O que nos é mais intrigante, por que não dizer paradoxal, é que, boa parte deles
chegaram a afirmar, quando perguntado sobre a cor que impera sobre as pessoas da
cidade, do bairro e da família, que era a cor negra. No entanto, ao se autodeclararem,
eles se colocam fora. Como aponta um dos entrevistados:
E- Qual a cor da maioria das pessoas da sua cidade?
M- Negra!
E- Seu bairro também?
M- É!
E- Sua família?
M- É, minha família a maioria é negra também!

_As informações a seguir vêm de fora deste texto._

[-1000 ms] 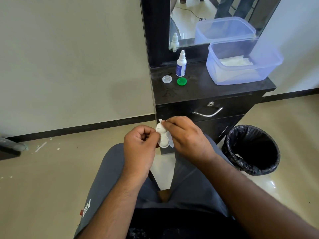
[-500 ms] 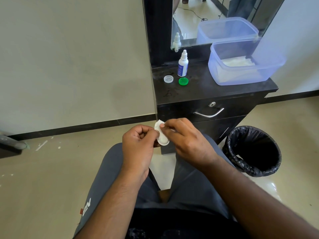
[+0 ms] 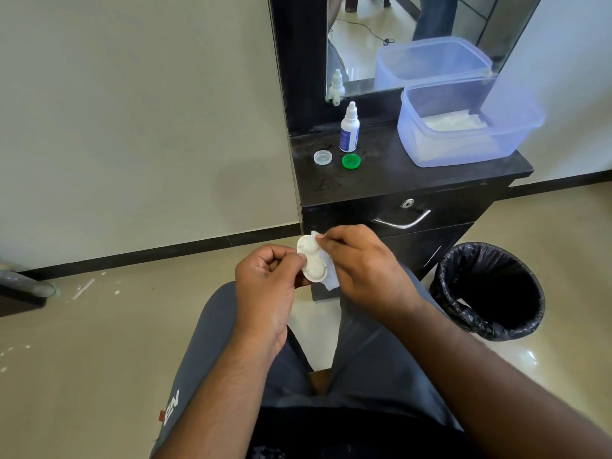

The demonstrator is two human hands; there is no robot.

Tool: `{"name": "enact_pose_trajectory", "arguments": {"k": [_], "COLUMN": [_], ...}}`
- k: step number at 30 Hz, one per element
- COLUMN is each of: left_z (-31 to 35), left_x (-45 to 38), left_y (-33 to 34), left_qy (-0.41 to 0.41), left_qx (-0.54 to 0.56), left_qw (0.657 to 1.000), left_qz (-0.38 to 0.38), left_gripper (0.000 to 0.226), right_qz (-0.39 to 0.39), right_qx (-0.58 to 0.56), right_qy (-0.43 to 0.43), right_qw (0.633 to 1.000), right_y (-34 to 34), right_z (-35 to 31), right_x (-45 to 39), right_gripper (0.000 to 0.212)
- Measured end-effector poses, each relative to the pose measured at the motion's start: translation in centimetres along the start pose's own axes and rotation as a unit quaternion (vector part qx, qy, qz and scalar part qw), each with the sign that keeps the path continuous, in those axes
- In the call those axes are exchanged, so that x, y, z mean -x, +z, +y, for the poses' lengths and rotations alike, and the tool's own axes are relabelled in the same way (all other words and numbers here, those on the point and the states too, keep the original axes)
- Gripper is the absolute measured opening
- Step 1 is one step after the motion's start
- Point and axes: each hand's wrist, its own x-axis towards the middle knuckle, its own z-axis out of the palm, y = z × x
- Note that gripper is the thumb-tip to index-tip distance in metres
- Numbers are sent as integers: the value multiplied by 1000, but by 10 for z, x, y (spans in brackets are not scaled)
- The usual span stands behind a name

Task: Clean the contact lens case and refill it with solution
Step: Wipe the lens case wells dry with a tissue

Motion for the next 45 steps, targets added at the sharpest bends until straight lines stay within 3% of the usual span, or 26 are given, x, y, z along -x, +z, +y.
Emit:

Diante deste quadro de opressão a que também estão, de modo desolador,
expostos os corpos, as subjetividades destes jovens negros da cidade de São Félix, não
há como não consideramos o quanto esses paradoxos e/ou conflitos, vivenciados pelos
mesmos, no tocante a identificação, a resistência em se autodeclarar como sujeitos
negros, tenham como pano de fundo a perversa e profunda influência, operada pelo
racismo, enclausurando-os num sistema de representação racial confuso, sempre a ser
negado para que se afaste todo o fardo e farto sofrimento que acompanha o corpo
negro em nossa sociedade. Como nos aponta Pinho apud Newton (2014) “O negro dos
estratos inferiores é um homem de confusão”. O que ele faz dessa confusão é o que o
constitui, ou não, como um agente.
Considerações Finais
O pressuposto teórico apresentado por Foucault, acerca de como se constitui os
sujeitos em cada sociedade, nos norteia e, para além disso, contribui para que, junto e
ademais do que nos aponta este teórico, pensemos a triste condição que atravessa o
sujeito jovem negro no estabelecimento de sua subjetividade. O modo como o sujeito
negro é inserido em nossa sociedade, já lhes coloca, desde cedo, numa condição de
subalternidade, muitas vezes, frustrante, num estado, como bem sabemos, de
sobrevivência permeada por inúmeras incertezas, medos e dúvidas acerca da sua
existência no viver social.
As relações de poder que produz o homem negro o coloca numa condição de
extrema desconfiança frente a sociedade, fazendo com que a sua forma de subjetivar a
existência seja vista, a todo instante, pelo racismo de plantão, como um risco, como
um problema a ser solucionado imediatamente. Deste modo, esses jovens negros veem
suas vidas se transformarem num desesperador drama todos os dias, são embarcados
num discurso de verdade que os transforma nesse “inimigo inconciliável” (PINHO,
2014), fruto de um sistema de representação racial que os torna sempre e/ou em maior
medida, em sujeição, corpos matáveis.
No regime de representações patológicas do corpo negro, delineado na
seção anterior, a morte de jovens negros e negras nas periferias urbanas é
um rito de purificação da sociedade contra os ditos “maus”. A sua morte,
portanto, deve ser contextualizada no conjunto de ideias e práticas
que desumaniza o corpo negro de modo tal que, por não merecer viver, sua
morte não represente nenhuma incongruência com a defesa da paz e dos
direitos humanos. (AMPARO, 2010, p. 570).
Neste sentido, o que tem restado e se propagado como uma das únicas
verdades, também, para os jovens negros da cidade de São Félix, sujeitos participantes
e construtores de nossa pesquisa, são, ainda, as reificadas, reatualizadas correntes que,
atravessando a história e suas transformações, desemboca nos corpos dessa juventude,
obstruindo-lhes, a todo instante, desde a mínima até a máxima possibilidade de existir,
sob a égide do ideal racista de animalização dos corpos negros que se arrasta desde
tempos de outrora até os nossos dias, nos convencendo de que, como afirma PINHO
(2014) “Nós, os “embarcados." Alienados ao nascer, estamos aqui e mais além, em
nenhum outro lugar. Quilombo. Ori. Fora do espaço da História (...)Em meio ao calor
dos nossos corpos. E, bem como sabemos, estar fora da história, em lugar algum, pode
e tem significado, ao menos para os negros, a impossibilidade de transformação e
suplantação da condição de ser e/ou de si mesmo, pois, estar fora da história, é estar
fora da possibilidade de existir no mundo real e concreto.